Tory MP Geoffrey Dickens’ file is supposed to name the paedophiles at the heart of the British establishment – but much the same was alleged by Noel Pemberton Billing in 1918.

Billing was a daring aviator and militarist, who edited his own newssheet, called The Imperialist. Hidden in a cabinet noir belonging to a Bavarian prince was a black book bearing the names of those being blackmailed by the German High Command. In The Imperialist, Billing alleged that in the black book ‘there are the names of 47,000 English men and women’, including ‘privy councillors, wives of cabinet ministers, even cabinet ministers… newspaper proprietors and members of His Majesty’s Household’, who practised ‘evils which all decent men thought had perished in Sodom and Lesbia’, including the ‘unnatural defloration of children’.

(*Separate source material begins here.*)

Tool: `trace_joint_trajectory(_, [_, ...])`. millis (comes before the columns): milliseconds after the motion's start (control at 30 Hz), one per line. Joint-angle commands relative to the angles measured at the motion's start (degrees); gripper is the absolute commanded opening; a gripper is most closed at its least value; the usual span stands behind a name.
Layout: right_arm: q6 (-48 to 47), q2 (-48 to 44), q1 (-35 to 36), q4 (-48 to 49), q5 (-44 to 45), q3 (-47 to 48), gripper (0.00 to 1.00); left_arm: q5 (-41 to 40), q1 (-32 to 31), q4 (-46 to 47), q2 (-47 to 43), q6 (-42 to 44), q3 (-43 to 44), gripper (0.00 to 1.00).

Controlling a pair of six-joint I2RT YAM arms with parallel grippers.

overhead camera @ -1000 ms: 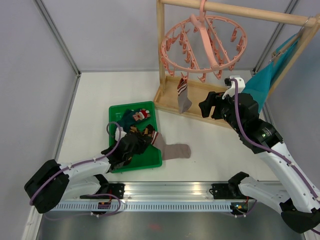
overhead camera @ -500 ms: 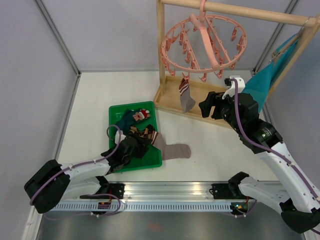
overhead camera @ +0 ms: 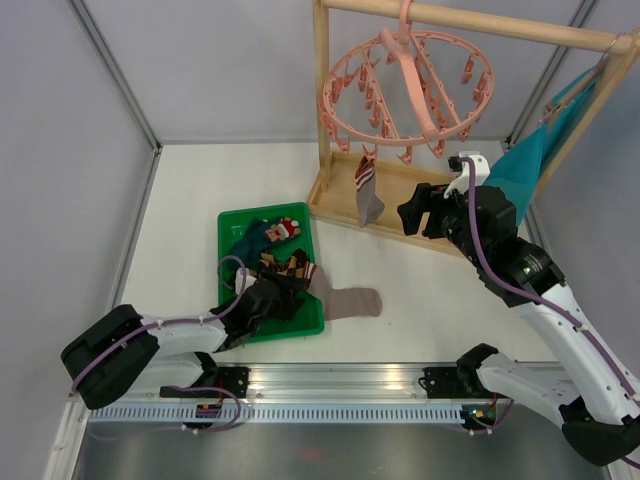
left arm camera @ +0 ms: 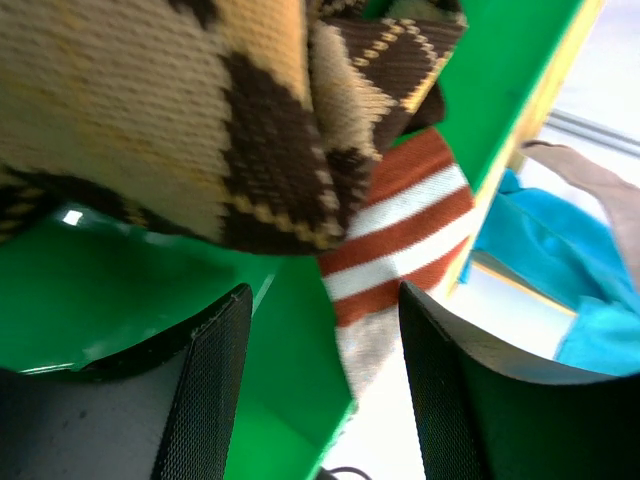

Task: Clip the socks to the hanger
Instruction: Pick up the sock from the bin.

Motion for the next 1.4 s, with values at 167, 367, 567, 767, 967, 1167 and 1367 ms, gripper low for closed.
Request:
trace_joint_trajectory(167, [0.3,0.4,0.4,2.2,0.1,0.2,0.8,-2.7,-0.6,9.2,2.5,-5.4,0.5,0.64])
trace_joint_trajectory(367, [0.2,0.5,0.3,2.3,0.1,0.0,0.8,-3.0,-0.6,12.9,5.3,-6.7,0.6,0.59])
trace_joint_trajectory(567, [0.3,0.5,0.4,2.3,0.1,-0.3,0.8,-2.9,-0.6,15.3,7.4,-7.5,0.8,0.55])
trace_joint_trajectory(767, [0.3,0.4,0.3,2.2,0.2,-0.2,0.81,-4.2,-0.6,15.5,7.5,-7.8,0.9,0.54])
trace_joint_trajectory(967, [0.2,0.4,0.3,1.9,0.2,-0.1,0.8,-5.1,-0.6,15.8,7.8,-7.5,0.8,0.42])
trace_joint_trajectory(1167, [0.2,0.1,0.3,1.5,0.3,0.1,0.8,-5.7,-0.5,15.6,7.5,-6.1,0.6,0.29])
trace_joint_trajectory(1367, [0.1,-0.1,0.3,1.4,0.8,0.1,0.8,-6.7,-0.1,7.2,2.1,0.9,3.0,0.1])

Billing’s campaign stepped up when he implied that the wife of former prime minister Herbert Asquith was an aggressive lesbian, and ‘in lesbian ecstasy the most sacred secrets of the state were threatened’. Next he accused Canadian actress Maud Allan, who played the lead in the stage version of Oscar Wilde’s Salome, of leading a ‘Cult of the Clitoris’. When Allan sued for libel, Billing won the case. Elected to parliament, Billing came under pressure to produce his evidence, only to admit that he had never seen the black book, which had only been described to him by the anti-Semite and conspiracy theorist Harold Sherwood Spencer.

James Heartfield is researcher and author. His latest book, The European Union and the End of Politics, is published by ZER0 Books. (Buy this book from Amazon(UK).) Visit his website here.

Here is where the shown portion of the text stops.